Back then, chips with hundreds of pins spaced 12.5 mil (0.3 mm) apart were just getting into common use. Prototyping with them was already a real pain. Try to probe a pin without shorting the one next to it was impossible. Worse, some critical high-frequency chips were highly dependent on the PCB design that they were soldered on. Going through a via and that added another nanohenry of inductance, and that affected the chip function. I was getting more and more frustrated working with these chips.

In the last 10 years and until recently when I stopped, I have been doing more analytical work on larger systems, and have not had hand-on experience like my previous work. Just a month ago, my son invited me to visit the electronic lab where he worked. He showed me some of the IC packages that they worked on.

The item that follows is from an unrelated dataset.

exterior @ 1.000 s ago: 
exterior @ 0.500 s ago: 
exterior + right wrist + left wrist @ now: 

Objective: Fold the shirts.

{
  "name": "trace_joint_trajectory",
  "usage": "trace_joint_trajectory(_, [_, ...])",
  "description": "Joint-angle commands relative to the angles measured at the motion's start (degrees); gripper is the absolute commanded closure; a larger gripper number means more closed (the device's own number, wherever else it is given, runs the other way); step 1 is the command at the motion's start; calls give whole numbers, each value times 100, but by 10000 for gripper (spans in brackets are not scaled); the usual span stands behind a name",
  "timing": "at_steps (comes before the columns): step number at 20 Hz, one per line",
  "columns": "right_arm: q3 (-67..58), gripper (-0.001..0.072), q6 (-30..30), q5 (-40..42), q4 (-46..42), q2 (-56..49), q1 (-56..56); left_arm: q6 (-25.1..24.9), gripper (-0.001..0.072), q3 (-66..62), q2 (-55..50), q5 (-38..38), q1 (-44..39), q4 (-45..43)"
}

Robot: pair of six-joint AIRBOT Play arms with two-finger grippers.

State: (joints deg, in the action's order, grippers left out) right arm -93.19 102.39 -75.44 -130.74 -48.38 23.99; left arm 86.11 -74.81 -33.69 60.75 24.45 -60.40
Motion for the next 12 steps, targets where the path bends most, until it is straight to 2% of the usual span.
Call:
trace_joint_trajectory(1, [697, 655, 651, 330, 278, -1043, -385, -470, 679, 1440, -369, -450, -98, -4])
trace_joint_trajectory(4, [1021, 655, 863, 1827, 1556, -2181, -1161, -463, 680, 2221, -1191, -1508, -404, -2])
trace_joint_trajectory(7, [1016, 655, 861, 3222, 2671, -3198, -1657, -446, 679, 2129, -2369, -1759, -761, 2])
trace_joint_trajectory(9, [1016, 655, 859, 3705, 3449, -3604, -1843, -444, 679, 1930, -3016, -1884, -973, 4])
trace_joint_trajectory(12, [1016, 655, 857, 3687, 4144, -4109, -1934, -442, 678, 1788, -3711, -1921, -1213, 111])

It blew my mind.

I am glad I am not working with modern electronics anymore. It's too tough!
Yes, the stuff I was working with (almost 10 years ago, so I really don't know where things are today) was Ball Grid Array - there were no 'pins', nothing to probe (unless it connected to something probe-able like a surface mount component with exposed terminals, but many connections were from one BGA chip to another BGA chip) - it was all soldered underneath the package. It would take x-ray to inspect the solder joint.

I think the development guys could only do so much lab work and simulation, then they just had to have a PCB made and try it. Adding break-out points for analyzing would increase the parasitics and affect the performance, as you mentioned.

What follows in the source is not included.